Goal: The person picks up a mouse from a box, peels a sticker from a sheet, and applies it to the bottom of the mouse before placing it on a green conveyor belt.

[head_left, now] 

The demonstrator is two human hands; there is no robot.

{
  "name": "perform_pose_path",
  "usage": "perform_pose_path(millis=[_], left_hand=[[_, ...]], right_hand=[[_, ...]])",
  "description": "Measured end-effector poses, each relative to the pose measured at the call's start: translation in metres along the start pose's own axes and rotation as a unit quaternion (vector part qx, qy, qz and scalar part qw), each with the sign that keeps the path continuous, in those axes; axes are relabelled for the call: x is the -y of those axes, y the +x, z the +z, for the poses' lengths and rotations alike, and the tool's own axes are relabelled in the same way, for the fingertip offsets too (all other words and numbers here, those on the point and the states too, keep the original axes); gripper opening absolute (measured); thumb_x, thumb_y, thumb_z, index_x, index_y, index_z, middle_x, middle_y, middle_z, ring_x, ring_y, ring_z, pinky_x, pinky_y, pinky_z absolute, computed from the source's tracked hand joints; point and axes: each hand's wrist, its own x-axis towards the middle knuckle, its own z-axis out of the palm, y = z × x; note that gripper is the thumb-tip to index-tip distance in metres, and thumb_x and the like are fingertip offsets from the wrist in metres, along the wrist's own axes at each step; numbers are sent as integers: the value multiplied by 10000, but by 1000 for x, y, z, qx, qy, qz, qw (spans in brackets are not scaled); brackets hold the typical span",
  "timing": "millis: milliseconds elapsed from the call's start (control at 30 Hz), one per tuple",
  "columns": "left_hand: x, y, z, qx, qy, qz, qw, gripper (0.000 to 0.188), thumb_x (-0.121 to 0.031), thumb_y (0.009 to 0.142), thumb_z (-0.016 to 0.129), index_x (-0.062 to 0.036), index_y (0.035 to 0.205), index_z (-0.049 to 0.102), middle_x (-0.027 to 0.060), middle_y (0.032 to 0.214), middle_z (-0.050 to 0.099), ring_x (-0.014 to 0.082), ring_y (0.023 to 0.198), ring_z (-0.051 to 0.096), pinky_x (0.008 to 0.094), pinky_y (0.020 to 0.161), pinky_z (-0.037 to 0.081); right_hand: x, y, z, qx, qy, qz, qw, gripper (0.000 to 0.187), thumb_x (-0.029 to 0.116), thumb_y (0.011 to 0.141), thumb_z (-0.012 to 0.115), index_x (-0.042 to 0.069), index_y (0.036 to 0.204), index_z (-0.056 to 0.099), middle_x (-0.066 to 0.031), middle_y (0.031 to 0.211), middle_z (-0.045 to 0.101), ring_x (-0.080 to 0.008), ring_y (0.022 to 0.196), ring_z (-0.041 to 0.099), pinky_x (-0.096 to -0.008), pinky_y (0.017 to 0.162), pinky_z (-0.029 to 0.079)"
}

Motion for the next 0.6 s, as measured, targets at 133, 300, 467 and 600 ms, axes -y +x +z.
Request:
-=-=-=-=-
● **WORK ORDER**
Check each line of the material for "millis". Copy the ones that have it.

● **RESPONSE TO THIS EXERCISE**
  "usage": "perform_pose_path(millis=[_], left_hand=[[_, ...]], right_hand=[[_, ...]])",
  "timing": "millis: milliseconds elapsed from the call's start (control at 30 Hz), one per tuple",

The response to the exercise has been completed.